兄貴は怪我して救護班のテントに世話になった時、エリザに言ったそうだ。
「俺の身体に触るな」って。


「あー…、なんつーか、うん。兄貴そういうところあるって言うか、悪気はねぇんだ。…たぶん。」


エリザの話だと縫ったし、熱もあるってのに、兄貴が飛び起きて自分のテントに戻るんじゃないかってハラハラしてたらしい。

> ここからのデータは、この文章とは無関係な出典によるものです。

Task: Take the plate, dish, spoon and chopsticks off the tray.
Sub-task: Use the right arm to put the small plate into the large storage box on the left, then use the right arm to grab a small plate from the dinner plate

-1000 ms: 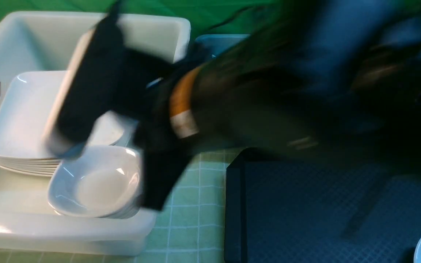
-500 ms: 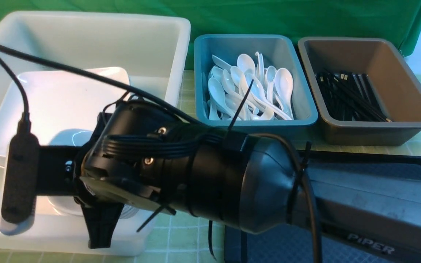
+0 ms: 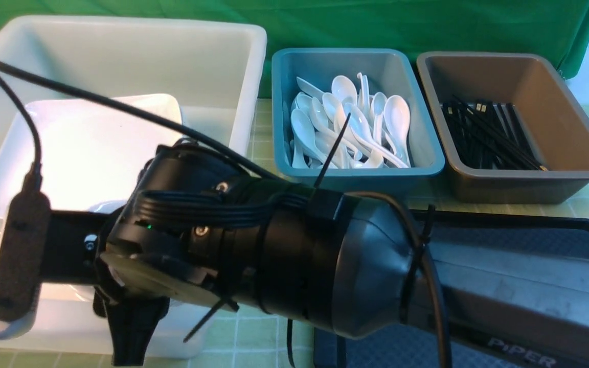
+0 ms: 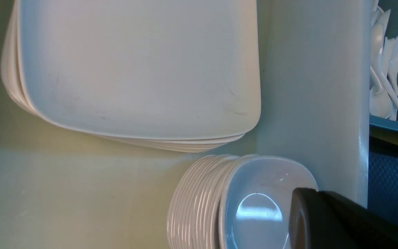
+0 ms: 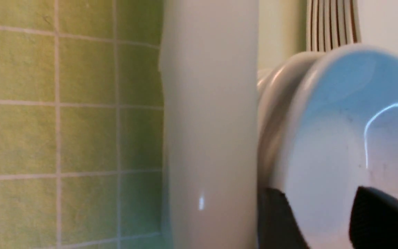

「なんとかその日はそのままテントで過ごしてくれたからホッとしたんだけど、」
「なんだ?」
「その後の診察に来なくて…。」


ハァ、と、エリザは大きなため息を吐いた。


「そりゃあ仕方ねぇだろ!」
「仕方ないじゃなくて、」
「だって医者に見せるって言ったら注射するだろー?」
「…え?ううん、診察では、」
「兄貴は注射痛ぇから嫌いだし!」


後になって兄貴そんなこと言ったことねぇや!って思ったけど、俺が嫌いなんだから兄貴だって注射嫌いだと思う。


「そ、れは、」
「うん?」
「ずいぶん、可愛らしい人なのね…。」


エリザの白い肌が少しピンクになった気がした。


「兄貴は可愛いんじゃなくて、カッコいいんだ、って!」
「…そう、だね。」


エリザはキラッキラの金の髪を揺らしながら柔らかく笑った。
俺は地下街から来たから、神様なんか全く信じてない。
神様って奴がいたら俺みたいに目の前で親を殺され飢えて死にかけたガキ、いるわけねぇもん。
…でももしかしたら、女神様ってのは、いるのかもしれない。
それはもしかして、エリザのような顔、してんのかなぁ、とか…。
自分の癖っ毛のある赤い髪を触りながら思った。


「へぇ!じゃあエリザは、」
「はい。元は医者志望だったんです。」
「あのさー、」


俺は自分でも口が悪いのはわかるし、…大きい声じゃ言いたかないけど、頭もちょっと、って部分があると思う(でもすっげぇバカってわけじゃないんだからな!!)


「ん?どうしたイザベル?」


でもこういうことに関しては、鋭いと思う!…たぶん。


「ファーランて、さ、」
「うん?」
「エリザが好きなのか?」


だから思ったことを口にしてみた。


「はっ!?ばっ、おまっ、何言っ」
「ファーランすっげぇキョドってんだけど。」


俺の言葉に言葉を詰まらせ、言い訳でもしようとしていたファーラン。
そこをさらにツッコミ入れてやった。
ら、


「………」


あぁ、その顔知ってるわ俺。
って顔でファーランは無言のまま「もう喋んな馬鹿」って言ってる気がした…。